Distributed .NET Part IV – Sql Data Services (SDS) + Memcached

January 20, 2009
This article is outdated as the new Azure RTP is in play. For the latest and greatest on working with Azure Table Data Storage or Azure SQL Services go to the Azure category.

SDS is a nice system. With all of its bells and whistles we do get some pretty high performance numbers coming from the system. There are times though where we want to implement a caching policy to avoid hitting SDS with searches that are spawned from the UI. In the following post we’ll cover how to get memcached and SDS working together to provide an already fast query engine the facility to perform even faster look ups.

First lets cover the basics, SDS queries do not have a like operator for textual queries. However, this doesn’t stop us from faking it. If we take an input string, for example: “Apple” and we wanted to find any name in our SDS container that started with “Apple” we could create an artificial ceiling for searching in SDS by mutating the last character into the next logical character. In our “Apple” example this would create an artificial search ceiling at “Applf” as “Applf” is one more up than we care. The SDS query would then look something like:

from e in entities where e["LegalName"] >= "Apple" && e["LegalName"] < "Applf" orderby e["LegalName"] select e

The whole goal of this is to get an intelligent predictive auto-text when searching for persons, places, or things (ala google finance). So you can imagine as a user is typing "a", "ap", "appl" we are updating a auto-fill text box (using prototype.js + scriptaculous) with the closest matches.

C# Extension Method for Search Boundary

Below is a very, very basic search boundary creator that extends string. So in our code we could simply use this on any string we wanted to create the search boundary on.
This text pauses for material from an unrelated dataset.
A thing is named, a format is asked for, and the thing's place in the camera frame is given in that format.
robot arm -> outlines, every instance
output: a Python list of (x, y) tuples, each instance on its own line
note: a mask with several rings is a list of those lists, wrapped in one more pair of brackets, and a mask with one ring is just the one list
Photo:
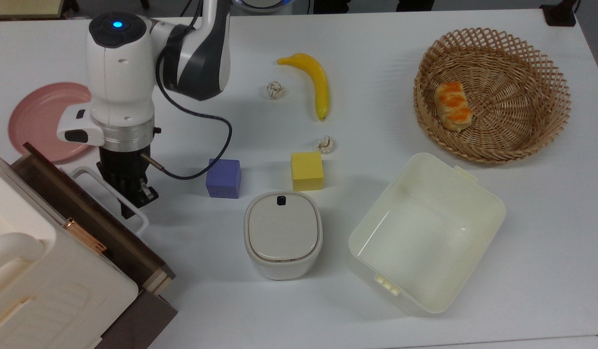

// Assert.AreEqual("applf", "apple".ToSearchBoundary());
const string letters = " 0123456789abcdefghijklmnopqrstuvwxyz";

/// <summary>
/// Finds the search boundary for the specified input by
/// moving the last character to the next logical character in the string.
/// </summary>
/// <param name="input">The input.</param>
/// <returns></returns>
/// <remarks>
/// <code>
/// 'apple' => 'applef'
/// 'apple ' => 'apple z'
/// 'z' => 'z '
/// '0' => '1'
/// '9' => 'a'
/// '9a' => '9b'
/// </code>
/// </remarks>
public static string ToSearchBoundary(this string input)
{
    if (String.IsNullOrEmpty(input)) return "";
    if (input.Trim().Length <= 0) return "";

    // make lowercase
    input = input.ToLower();

    // grab last letter (appl'e')
    var letter = input.Substring(input.Length - 1);
    // store root of search
    var root = input.Substring(0, input.Length - 1);

    // if last letter is space preserve it and just go with z
    if (letter.Equals(" ")) return input + "z";

    // if last letter is unknown (maybe foreign language?) return 'appl?'
    if (false == letters.Contains(letter)) return root + "z";

    // make (appl'e' => appl'f')
    var idx = letters.IndexOf(letter);

    // if last character update and add '0' so applez => 'applez '
    if (idx >= (letters.Length - 1))
        return input + " ";
    return root + letters.Substring(idx+1, 1);
}

Distributed Caching

Of course we don't want to keep asking SDS for this information! I'm sure hot news and hot stocks will likely get searched on frequently by our users. So to save time (both the server's and user's time) we want to cache our results in memory for a fixed amount of time.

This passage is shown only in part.